Each record must be repeated exactly. None may be dropped.
-- -- --
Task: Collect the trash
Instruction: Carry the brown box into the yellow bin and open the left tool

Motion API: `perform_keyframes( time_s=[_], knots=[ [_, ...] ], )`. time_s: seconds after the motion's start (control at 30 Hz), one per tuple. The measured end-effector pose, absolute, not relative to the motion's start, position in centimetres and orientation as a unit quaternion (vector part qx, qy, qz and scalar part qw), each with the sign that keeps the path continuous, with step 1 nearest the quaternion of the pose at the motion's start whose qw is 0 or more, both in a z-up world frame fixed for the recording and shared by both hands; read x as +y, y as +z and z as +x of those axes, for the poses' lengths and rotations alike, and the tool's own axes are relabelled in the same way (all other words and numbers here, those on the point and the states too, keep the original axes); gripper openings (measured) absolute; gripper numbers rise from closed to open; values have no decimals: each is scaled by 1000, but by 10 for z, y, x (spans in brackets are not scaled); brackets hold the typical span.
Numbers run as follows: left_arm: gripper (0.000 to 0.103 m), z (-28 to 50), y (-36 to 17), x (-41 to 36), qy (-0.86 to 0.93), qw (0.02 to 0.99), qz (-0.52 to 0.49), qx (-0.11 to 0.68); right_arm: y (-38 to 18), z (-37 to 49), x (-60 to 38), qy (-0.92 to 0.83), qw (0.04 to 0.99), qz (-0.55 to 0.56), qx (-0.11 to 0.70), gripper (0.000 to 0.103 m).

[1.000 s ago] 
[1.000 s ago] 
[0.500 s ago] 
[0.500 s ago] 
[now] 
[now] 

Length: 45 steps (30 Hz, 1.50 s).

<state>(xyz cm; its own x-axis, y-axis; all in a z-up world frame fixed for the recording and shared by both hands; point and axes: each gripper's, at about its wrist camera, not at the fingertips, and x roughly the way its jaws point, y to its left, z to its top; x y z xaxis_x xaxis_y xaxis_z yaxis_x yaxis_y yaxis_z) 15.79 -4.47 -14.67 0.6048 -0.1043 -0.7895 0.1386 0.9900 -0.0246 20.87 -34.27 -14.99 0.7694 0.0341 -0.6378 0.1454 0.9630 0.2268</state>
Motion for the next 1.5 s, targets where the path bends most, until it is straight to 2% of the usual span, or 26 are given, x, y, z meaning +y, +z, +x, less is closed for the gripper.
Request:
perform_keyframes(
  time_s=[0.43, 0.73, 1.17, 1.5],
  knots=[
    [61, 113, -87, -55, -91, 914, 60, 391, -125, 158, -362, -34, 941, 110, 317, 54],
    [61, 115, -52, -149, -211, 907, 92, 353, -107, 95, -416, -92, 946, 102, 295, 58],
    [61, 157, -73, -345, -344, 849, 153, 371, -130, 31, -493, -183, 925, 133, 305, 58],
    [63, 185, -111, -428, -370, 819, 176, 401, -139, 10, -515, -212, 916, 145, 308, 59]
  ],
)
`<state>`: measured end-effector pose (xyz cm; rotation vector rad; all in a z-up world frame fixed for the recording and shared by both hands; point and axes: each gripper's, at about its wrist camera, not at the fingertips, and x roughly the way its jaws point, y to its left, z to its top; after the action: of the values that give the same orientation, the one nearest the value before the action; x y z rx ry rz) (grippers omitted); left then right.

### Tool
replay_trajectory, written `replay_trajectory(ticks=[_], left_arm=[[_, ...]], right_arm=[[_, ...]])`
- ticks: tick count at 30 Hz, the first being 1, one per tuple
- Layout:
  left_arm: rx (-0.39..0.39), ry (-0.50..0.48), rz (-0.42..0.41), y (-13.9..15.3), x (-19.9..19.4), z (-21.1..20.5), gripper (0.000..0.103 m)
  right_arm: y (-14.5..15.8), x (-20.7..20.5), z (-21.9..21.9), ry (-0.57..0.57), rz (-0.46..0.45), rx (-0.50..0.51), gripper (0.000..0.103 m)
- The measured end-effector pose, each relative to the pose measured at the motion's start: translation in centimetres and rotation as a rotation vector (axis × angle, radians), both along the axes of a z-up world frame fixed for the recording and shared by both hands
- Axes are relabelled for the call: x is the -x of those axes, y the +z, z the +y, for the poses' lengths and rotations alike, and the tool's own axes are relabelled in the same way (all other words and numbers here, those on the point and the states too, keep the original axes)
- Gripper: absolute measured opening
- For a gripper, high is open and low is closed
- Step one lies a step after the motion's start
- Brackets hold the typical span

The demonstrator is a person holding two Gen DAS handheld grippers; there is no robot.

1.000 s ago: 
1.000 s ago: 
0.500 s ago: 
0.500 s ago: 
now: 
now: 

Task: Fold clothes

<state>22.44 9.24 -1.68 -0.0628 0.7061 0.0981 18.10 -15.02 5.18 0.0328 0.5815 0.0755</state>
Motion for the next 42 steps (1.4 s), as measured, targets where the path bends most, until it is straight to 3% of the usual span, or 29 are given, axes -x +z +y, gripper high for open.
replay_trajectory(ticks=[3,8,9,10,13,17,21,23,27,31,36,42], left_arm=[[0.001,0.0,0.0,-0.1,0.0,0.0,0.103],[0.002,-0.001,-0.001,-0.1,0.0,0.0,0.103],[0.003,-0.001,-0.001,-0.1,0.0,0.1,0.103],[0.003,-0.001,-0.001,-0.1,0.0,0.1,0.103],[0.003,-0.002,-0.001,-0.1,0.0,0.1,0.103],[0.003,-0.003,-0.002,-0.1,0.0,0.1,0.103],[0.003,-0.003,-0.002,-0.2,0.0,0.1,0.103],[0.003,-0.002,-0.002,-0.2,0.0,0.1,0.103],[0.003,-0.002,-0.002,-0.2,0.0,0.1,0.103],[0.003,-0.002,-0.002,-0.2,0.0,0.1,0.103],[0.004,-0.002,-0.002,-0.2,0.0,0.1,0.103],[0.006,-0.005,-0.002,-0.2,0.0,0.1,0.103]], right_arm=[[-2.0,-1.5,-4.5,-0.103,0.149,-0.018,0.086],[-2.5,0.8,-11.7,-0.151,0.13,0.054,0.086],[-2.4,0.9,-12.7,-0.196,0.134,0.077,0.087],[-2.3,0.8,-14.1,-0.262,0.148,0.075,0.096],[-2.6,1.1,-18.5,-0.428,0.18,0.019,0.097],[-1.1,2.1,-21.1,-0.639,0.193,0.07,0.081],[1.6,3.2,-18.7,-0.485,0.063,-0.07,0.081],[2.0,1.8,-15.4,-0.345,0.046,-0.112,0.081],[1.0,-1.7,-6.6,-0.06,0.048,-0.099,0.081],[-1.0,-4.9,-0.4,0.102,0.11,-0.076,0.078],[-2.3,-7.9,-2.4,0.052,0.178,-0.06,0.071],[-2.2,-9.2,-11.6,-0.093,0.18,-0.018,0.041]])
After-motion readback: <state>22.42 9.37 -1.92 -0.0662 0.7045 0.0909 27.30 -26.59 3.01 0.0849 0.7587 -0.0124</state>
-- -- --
EXERCISE SOLUTION:
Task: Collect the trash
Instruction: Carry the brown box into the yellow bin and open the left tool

Motion API: `perform_keyframes( time_s=[_], knots=[ [_, ...] ], )`. time_s: seconds after the motion's start (control at 30 Hz), one per tuple. The measured end-effector pose, absolute, not relative to the motion's start, position in centimetres and orientation as a unit quaternion (vector part qx, qy, qz and scalar part qw), each with the sign that keeps the path continuous, with step 1 nearest the quaternion of the pose at the motion's start whose qw is 0 or more, both in a z-up world frame fixed for the recording and shared by both hands; read x as +y, y as +z and z as +x of those axes, for the poses' lengths and rotations alike, and the tool's own axes are relabelled in the same way (all other words and numbers here, those on the point and the states too, keep the original axes); gripper openings (measured) absolute; gripper numbers rise from closed to open; values have no decimals: each is scaled by 1000, but by 10 for z, y, x (spans in brackets are not scaled); brackets hold the typical span.
Numbers run as follows: left_arm: gripper (0.000 to 0.103 m), z (-28 to 50), y (-36 to 17), x (-41 to 36), qy (-0.86 to 0.93), qw (0.02 to 0.99), qz (-0.52 to 0.49), qx (-0.11 to 0.68); right_arm: y (-38 to 18), z (-37 to 49), x (-60 to 38), qy (-0.92 to 0.83), qw (0.04 to 0.99), qz (-0.55 to 0.56), qx (-0.11 to 0.70), gripper (0.000 to 0.103 m).

[1.000 s ago] 
[1.000 s ago] 
[0.500 s ago] 
[0.500 s ago] 
[now] 
[now] 

Length: 45 steps (30 Hz, 1.50 s).

<state>(xyz cm; its own x-axis, y-axis; all in a z-up world frame fixed for the recording and shared by both hands; point and axes: each gripper's, at about its wrist camera, not at the fingertips, and x roughly the way its jaws point, y to its left, z to its top; x y z xaxis_x xaxis_y xaxis_z yaxis_x yaxis_y yaxis_z) 15.79 -4.47 -14.67 0.6048 -0.1043 -0.7895 0.1386 0.9900 -0.0246 20.87 -34.27 -14.99 0.7694 0.0341 -0.6378 0.1454 0.9630 0.2268</state>
Motion for the next 1.5 s, targets where the path bends most, until it is straight to 2% of the usual span, or 26 are given, x, y, z meaning +y, +z, +x, less is closed for the gripper.
Request:
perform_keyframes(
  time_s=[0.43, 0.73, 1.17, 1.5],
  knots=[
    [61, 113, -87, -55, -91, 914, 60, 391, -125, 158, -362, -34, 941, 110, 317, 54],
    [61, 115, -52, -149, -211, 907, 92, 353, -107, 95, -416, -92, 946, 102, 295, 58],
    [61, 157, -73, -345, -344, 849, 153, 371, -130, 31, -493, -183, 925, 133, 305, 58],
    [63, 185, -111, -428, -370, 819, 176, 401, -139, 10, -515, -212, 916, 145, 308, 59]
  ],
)
`<state>`: measured end-effector pose (xyz cm; rotation vector rad; all in a z-up world frame fixed for the recording and shared by both hands; point and axes: each gripper's, at about its wrist camera, not at the fingertips, and x roughly the way its jaws point, y to its left, z to its top; after the action: of the values that give the same orientation, the one nearest the value before the action; x y z rx ry rz) (grippers omitted); left then right.

### Tool
replay_trajectory, written `replay_trajectory(ticks=[_], left_arm=[[_, ...]], right_arm=[[_, ...]])`
- ticks: tick count at 30 Hz, the first being 1, one per tuple
- Layout:
  left_arm: rx (-0.39..0.39), ry (-0.50..0.48), rz (-0.42..0.41), y (-13.9..15.3), x (-19.9..19.4), z (-21.1..20.5), gripper (0.000..0.103 m)
  right_arm: y (-14.5..15.8), x (-20.7..20.5), z (-21.9..21.9), ry (-0.57..0.57), rz (-0.46..0.45), rx (-0.50..0.51), gripper (0.000..0.103 m)
- The measured end-effector pose, each relative to the pose measured at the motion's start: translation in centimetres and rotation as a rotation vector (axis × angle, radians), both along the axes of a z-up world frame fixed for the recording and shared by both hands
- Axes are relabelled for the call: x is the -x of those axes, y the +z, z the +y, for the poses' lengths and rotations alike, and the tool's own axes are relabelled in the same way (all other words and numbers here, those on the point and the states too, keep the original axes)
- Gripper: absolute measured opening
- For a gripper, high is open and low is closed
- Step one lies a step after the motion's start
- Brackets hold the typical span

The demonstrator is a person holding two Gen DAS handheld grippers; there is no robot.

1.000 s ago: 
1.000 s ago: 
0.500 s ago: 
0.500 s ago: 
now: 
now: 

Task: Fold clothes

<state>22.44 9.24 -1.68 -0.0628 0.7061 0.0981 18.10 -15.02 5.18 0.0328 0.5815 0.0755</state>
Motion for the next 42 steps (1.4 s), as measured, targets where the path bends most, until it is straight to 3% of the usual span, or 29 are given, axes -x +z +y, gripper high for open.
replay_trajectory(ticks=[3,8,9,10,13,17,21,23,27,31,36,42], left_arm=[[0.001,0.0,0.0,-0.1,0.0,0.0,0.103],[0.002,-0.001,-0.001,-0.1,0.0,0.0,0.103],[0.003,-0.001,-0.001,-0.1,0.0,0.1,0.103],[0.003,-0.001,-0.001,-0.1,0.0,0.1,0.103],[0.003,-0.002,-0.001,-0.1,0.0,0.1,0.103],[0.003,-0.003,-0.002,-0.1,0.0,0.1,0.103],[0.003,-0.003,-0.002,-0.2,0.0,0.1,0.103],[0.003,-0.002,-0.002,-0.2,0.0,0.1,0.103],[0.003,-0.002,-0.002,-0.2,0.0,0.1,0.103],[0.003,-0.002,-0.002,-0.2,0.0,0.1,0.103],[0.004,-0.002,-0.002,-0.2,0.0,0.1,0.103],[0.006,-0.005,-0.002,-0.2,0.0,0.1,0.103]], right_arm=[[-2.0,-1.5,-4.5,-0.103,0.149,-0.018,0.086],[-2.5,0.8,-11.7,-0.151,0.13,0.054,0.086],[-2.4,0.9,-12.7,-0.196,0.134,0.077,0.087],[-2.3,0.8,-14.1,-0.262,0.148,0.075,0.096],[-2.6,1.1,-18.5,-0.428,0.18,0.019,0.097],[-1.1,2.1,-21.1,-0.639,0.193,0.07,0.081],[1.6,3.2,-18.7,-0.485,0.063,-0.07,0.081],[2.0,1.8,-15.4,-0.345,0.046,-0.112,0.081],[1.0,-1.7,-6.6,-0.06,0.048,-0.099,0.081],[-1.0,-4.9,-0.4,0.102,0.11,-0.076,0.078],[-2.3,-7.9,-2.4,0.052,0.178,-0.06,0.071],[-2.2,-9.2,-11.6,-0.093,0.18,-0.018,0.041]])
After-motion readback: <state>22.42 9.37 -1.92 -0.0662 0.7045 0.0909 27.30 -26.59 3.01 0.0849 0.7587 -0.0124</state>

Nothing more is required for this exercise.